Me volví de espaldas, hacia el espejo, antes de contestar, y comencé a cepillarme el pelo otra vez.
—Parece un poco seca —dije al cabo de un momento—; puede que pensara que yo me iba a entrometer en el manejo de la casa.
—No creo que le importara si lo hicieras —dijo.
Alcé la cabeza y vi que estaba mirándome en el espejo, y luego se volvió y fue de nuevo hacia la ventana, silbando bajito, y se quedó allí, balanceándose sobre los pies.
—No le hagas caso —dijo—; es un bicho raro en muchas cosas, y puede que no sea fácil para una mujer llevarse bien con ella. Pero no te preocupes; si te da la lata, le diremos que se vaya. Aunque es trabajadora, hace las cosas bien, y te quitará de encima las preocupaciones de la casa. Puede que sea demasiado ordenancista con los criados. Conmigo, claro que no se atreve.
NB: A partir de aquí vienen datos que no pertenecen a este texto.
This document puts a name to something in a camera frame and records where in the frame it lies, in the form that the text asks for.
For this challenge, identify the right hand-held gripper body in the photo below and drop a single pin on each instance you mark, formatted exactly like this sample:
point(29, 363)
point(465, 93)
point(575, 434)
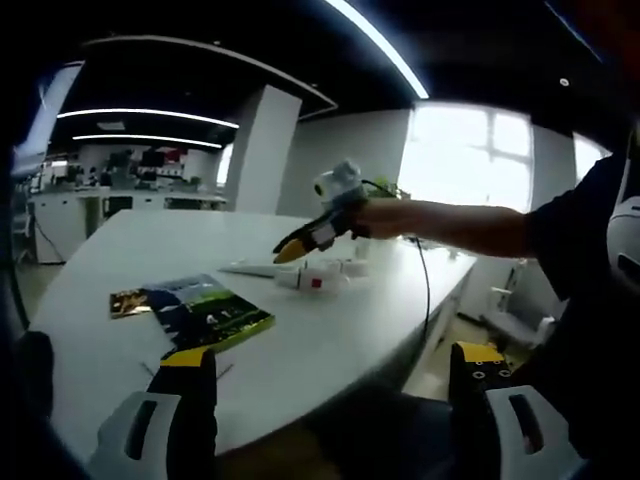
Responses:
point(337, 185)

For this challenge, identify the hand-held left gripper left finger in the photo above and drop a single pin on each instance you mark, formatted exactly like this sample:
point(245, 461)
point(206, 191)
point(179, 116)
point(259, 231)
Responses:
point(192, 425)

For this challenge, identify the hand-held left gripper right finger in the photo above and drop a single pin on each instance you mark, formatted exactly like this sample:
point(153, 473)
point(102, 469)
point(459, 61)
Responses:
point(477, 425)

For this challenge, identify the plain white skincare bottle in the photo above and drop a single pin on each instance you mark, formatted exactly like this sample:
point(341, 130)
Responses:
point(350, 270)

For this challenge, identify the green black skincare sachet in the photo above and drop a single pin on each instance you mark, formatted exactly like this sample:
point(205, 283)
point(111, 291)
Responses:
point(215, 315)

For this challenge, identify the gold skincare sachet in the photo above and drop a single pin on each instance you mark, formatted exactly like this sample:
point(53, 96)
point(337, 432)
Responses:
point(130, 302)

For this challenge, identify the person's right hand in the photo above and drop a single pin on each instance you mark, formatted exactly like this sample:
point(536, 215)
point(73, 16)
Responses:
point(385, 220)

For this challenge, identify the white plastic chair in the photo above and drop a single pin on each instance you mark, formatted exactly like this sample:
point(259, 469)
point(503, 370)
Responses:
point(520, 320)

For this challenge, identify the large window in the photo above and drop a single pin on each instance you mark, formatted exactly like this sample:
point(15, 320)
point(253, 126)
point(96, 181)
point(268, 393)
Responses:
point(590, 160)
point(460, 155)

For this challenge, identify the long ceiling light strip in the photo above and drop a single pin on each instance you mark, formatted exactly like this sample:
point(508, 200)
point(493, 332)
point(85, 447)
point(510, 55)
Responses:
point(380, 45)

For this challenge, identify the black office chair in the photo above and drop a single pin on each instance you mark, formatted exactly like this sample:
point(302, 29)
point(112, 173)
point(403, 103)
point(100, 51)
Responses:
point(35, 380)

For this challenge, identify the white chest-worn device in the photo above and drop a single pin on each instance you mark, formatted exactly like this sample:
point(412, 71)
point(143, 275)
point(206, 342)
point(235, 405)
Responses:
point(625, 235)

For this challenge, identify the white counter cabinets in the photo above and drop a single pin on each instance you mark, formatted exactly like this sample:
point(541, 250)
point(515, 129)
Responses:
point(55, 225)

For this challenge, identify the round ceiling sensor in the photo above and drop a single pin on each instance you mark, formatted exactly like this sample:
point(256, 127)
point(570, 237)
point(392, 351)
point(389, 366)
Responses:
point(565, 81)

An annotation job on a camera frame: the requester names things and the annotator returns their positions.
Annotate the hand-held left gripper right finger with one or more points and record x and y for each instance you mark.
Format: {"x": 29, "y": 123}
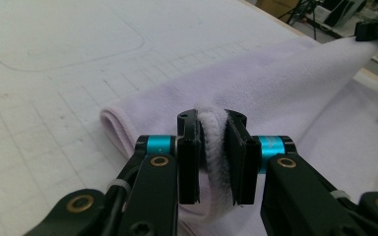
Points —
{"x": 242, "y": 157}

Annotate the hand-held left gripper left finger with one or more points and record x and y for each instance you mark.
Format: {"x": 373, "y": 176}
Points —
{"x": 188, "y": 157}

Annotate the lilac printed towel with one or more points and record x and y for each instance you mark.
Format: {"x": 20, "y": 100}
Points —
{"x": 275, "y": 85}

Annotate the cardboard box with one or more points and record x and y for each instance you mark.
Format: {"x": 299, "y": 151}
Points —
{"x": 277, "y": 4}

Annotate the white grid mat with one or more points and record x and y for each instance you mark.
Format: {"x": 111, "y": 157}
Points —
{"x": 46, "y": 82}

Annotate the black metal frame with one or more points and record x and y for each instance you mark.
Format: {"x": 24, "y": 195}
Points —
{"x": 303, "y": 13}

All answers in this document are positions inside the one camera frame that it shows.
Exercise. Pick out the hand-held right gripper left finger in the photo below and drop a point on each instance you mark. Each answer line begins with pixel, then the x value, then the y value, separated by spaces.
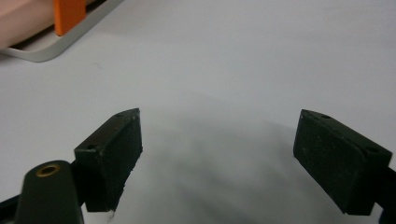
pixel 109 158

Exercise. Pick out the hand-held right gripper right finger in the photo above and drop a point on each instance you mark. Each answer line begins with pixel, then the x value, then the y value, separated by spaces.
pixel 337 161

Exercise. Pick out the grey two-tier shoe rack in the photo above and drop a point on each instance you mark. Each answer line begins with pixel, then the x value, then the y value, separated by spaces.
pixel 46 51

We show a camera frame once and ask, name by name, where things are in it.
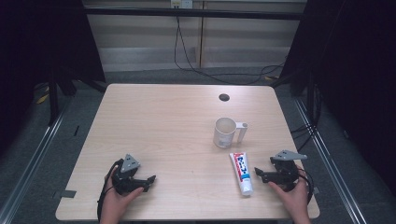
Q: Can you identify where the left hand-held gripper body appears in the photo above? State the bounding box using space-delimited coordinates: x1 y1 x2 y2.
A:
110 153 148 196

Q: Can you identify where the black curtain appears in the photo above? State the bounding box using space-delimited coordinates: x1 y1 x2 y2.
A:
278 0 396 197
0 0 107 157

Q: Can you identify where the black horizontal frame bar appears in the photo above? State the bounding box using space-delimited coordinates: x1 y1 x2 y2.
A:
83 7 309 21

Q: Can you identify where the white cup with handle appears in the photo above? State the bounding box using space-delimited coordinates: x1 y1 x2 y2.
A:
212 117 249 149

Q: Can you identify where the bundle of black floor cables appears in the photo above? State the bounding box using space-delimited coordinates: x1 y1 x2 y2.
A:
290 83 323 153

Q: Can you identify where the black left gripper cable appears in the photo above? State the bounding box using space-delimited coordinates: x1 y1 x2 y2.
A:
96 158 125 222

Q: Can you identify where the person's left hand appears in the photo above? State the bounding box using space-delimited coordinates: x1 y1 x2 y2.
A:
99 164 145 224

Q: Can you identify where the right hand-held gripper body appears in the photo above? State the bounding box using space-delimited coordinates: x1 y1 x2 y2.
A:
269 149 308 192

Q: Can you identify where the yellow floor tape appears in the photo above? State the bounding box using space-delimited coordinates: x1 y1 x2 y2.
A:
35 92 50 105

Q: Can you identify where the long black wall cable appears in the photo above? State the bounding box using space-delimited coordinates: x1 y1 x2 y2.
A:
173 16 286 86

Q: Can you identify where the person's right hand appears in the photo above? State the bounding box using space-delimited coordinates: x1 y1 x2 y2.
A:
268 167 313 224

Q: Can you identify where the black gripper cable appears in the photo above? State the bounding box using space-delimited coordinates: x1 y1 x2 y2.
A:
296 166 315 206
96 158 125 222

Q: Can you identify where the black metal stand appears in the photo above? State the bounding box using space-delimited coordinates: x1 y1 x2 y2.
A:
47 69 78 127

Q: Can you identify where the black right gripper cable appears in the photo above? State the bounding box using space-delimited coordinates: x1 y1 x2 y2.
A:
296 166 315 206

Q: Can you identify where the white toothpaste tube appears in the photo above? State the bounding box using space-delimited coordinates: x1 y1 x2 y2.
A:
229 151 255 197

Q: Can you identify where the white wall socket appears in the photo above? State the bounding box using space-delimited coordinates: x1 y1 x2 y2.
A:
170 0 194 9

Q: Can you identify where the metal floor rail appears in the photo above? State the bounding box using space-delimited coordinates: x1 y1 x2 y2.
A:
0 104 71 224
293 97 368 224

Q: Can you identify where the grey tape strip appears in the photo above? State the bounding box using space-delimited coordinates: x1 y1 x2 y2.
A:
51 189 78 200
Pronto la pondría de patitas en la calle.
—Cuando nos conozcamos mejor, seguramente nos llevaremos bien —dije deprisa—; después de todo, es natural que, al principio, le moleste mi presencia.
—¿Molestarle? ¿Por qué iba a molestarle? ¿Qué diablos quieres decir? —dijo esto al tiempo que se volvía hacia mí, ceñudo, con una expresión extraña en la cara, casi airada.
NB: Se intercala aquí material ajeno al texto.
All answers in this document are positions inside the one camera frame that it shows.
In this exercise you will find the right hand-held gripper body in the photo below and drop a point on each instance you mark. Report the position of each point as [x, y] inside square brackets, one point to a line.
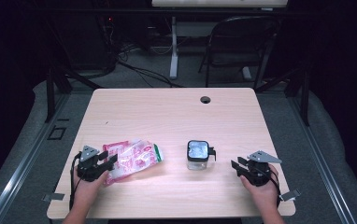
[259, 174]

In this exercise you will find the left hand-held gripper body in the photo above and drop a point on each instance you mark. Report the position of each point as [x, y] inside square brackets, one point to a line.
[89, 169]

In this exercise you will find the pink and clear plastic bag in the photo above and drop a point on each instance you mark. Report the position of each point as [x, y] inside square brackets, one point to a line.
[133, 158]

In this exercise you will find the clear jar with black lid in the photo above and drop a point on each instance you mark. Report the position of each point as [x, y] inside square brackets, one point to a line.
[197, 152]

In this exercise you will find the person's right hand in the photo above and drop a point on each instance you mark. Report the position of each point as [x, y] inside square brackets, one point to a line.
[265, 196]

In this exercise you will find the person's left hand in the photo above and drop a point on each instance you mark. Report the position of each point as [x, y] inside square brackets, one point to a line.
[84, 193]

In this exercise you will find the grey tape piece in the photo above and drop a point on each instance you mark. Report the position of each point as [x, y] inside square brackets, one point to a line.
[290, 195]
[55, 196]

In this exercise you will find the white desk leg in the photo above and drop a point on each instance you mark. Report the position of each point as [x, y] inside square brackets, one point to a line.
[247, 74]
[174, 62]

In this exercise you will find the black folding chair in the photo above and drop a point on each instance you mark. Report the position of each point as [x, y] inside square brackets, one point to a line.
[235, 59]

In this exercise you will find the black equipment cabinet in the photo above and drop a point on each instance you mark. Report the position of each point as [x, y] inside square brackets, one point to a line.
[86, 43]

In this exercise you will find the aluminium floor rail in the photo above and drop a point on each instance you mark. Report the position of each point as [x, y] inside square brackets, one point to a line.
[323, 165]
[21, 174]

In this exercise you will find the black metal frame stand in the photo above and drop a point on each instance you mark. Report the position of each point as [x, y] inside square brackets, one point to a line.
[50, 93]
[306, 99]

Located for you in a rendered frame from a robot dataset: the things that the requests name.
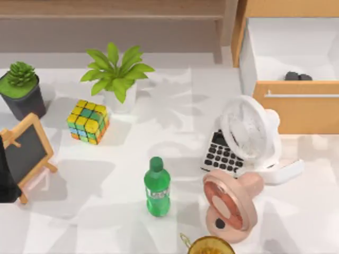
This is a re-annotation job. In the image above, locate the white calculator with black keys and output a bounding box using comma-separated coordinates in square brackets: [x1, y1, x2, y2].
[200, 129, 246, 179]

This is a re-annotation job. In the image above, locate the green bottle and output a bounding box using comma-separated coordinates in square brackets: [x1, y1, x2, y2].
[144, 156, 172, 218]

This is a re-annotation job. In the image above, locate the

Aunque no comprendía qué le había molestado procuré arreglarlo.
—Quiero decir que debe de ser mucho más fácil para una ama de llaves cuidar a un hombre solo —dije—. Seguramente ya se había acostumbrado, y acaso se temió que yo fuera una carga.
—¡Una carga…! ¡Sería el…! —comenzó—. Mira, si crees que…
Dejó ambas frases sin terminar, vino hacia mí y me dio un beso en la cabeza.
—Vamos a no hablar más de la señora Danvers —dijo—. La verdad es que me interesa muy poco. Anda, ven, que te voy a enseñar algo de Manderley.
Aquella noche no volví a ver a la señora Danvers ni hablamos más de ella. Cuando la hube echado de mis pensamientos me sentí muy a gusto; menos intrusa. Mientras vagábamos por los salones de la planta baja mirando los cuadros, Maxim puso su brazo sobre mis hombros y comencé a sentirme más como me hubiera gustado ser, más como aquella a quien había imaginado en mis sueños, que hacía de Manderley su hogar.
Ya no resonaban escandalosos mis pasos sobre las losas de piedra del vestíbulo, pues los zapatos claveteados de Maxim hacían mucho más ruido que los míos, y las pisadas acompasadas de los dos perros nos seguían simpáticas y tranquilizadoras.